Setup 2, as shown in Figure 8, provided sensor responses for RI variations using Setup 2. Tests with aqueous sucrose solutions were carried out with bare, 10 nm, and 70 nm gold-coated probes. The 10 nm gold-coated probe, in which the effect of bending loss was more pronounced, was chosen because it did not compromise the sensitivity, apart from needing a smaller amount of gold. The 70 nm gold-coated probe, in which the SPR effect was more pronounced, was chosen because it had a reasonable linear response for 1.33–1.38 RI range, and used a smaller amount of gold than the one with 100 nm.
Figure 8 shows the sensor responses for 600 nm, 800 nm and 845 nm wavelengths. By observing the graph, it can be noticed that the bare probe presented a linear and indirectly proportional relationship between sensor response and RI changes, as expected. The graph shows that the 10 nm gold-coated sensor responses presented the same behavior as the bare probe sensor for a RI range of 1.33–1.38, however, with a lower sensitivity due to the gold layer absorption. Unlike Setup 1, where the sensitivity of 10 nm gold-coated probe dropped by half with the bare probe, in Setup 2, the sensitivity was four times lower.
Figure 8 also shows the 70 nm gold-coated sensors responses that presented the same behavior in Setup 1, linear and directly proportional at RI variations for the range of 1.33–1.352. The sensitivity was better than that of 10 nm gold-coated probe.
Table 2 shows a summary of the sensitivity and maximum expanded uncertainty (95% of confidence level) of the inverse regression for each gold thickness.

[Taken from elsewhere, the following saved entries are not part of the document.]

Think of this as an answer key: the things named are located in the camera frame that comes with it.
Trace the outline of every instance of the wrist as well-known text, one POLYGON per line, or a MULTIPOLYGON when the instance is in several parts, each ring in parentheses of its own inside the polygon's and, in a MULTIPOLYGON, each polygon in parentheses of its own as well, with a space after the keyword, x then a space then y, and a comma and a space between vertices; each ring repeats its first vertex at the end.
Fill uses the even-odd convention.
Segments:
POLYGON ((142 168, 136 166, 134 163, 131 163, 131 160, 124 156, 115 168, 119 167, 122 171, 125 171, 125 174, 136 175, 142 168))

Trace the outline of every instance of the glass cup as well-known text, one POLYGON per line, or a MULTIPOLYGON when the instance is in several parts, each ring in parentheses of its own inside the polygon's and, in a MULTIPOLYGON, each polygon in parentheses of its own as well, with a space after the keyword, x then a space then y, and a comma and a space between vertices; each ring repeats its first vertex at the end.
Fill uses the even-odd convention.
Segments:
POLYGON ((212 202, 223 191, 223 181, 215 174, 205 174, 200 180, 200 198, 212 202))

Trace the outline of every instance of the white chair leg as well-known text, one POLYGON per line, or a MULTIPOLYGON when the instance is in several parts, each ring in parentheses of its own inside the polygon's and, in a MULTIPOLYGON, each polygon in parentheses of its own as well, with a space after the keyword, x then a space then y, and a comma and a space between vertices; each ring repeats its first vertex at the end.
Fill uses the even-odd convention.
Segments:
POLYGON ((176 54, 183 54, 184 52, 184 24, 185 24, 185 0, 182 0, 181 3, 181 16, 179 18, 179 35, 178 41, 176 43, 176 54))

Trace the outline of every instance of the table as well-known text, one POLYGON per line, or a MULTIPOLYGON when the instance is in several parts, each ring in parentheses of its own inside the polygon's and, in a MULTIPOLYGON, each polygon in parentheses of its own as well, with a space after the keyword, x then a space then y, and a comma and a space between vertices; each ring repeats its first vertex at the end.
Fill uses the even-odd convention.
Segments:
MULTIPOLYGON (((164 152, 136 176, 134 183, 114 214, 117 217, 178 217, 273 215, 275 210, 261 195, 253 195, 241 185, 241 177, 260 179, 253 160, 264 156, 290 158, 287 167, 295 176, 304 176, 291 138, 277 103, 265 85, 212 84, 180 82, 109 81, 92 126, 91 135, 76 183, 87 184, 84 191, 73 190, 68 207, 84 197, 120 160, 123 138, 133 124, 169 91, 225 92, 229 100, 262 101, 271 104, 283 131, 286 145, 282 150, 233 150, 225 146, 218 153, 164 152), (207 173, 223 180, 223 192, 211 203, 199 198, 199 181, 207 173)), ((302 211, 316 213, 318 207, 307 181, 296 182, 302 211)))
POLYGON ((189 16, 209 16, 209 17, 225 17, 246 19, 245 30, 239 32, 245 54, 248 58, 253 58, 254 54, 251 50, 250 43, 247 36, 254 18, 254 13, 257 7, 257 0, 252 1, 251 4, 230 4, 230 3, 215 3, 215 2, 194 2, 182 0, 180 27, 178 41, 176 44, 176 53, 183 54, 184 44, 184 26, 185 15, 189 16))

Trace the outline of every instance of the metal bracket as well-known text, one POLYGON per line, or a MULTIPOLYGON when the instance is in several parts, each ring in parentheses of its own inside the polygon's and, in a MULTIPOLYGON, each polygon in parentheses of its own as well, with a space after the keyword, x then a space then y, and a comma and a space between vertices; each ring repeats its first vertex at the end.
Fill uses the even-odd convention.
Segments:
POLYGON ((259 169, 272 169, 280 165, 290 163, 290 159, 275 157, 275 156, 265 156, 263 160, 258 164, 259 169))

4.3. Bacterial Measurements

Probes immobilized with antibodies were tested in different bacterial suspensions in order to evaluate response time and sensitivity for both Setup 1 and Setup 2. For these tests the 10 nm and 70 nm gold-coated U-shaped probes were chosen.

4.3.1. Bacterial Suspensions Testing in Setup 1

Figure 9a,b show respectively, the 10 nm and 70 nm gold-coated sensors responses in Setup 1 for a bacteria concentration of 1.5 × 108 CFU/mL. Figure 9c shows the results of 10 nm gold-coated sensor for bacteria concentration of 1.5 × 106 CFU/mL. For lower concentrations, either sensors were unable to detect bacteria with the Setup 1.
Notice in Figure 9a, that the biosensor output voltage decreased over time due to the increase in the surrounding RI caused by immunocapture effect, as the antibody kept capturing the bacteria present in the water. At the same time, the output voltage of reference sensor remained constant, which confirmed the proper operation of the sensor for bacteria detection. As shown in previous works [19,23], U-shaped probes based on bending loss effect had an indirect relationship between sensor response and RI. Nonetheless, in Figure 9b, the sensor output voltage increased in time as more and more bacteria were bound to sensor surface. This behavior was due to the SPR effect at this specific wavelength, previewed by the experiment shown in Figure 9c. These results are in accordance with [26,27].
Figure 9c shows the sensor output of 10 nm gold-coated U-shaped probe for 1.5 × 106 CFU/mL. Notice that the sensor was able to detect this bacterial concentration.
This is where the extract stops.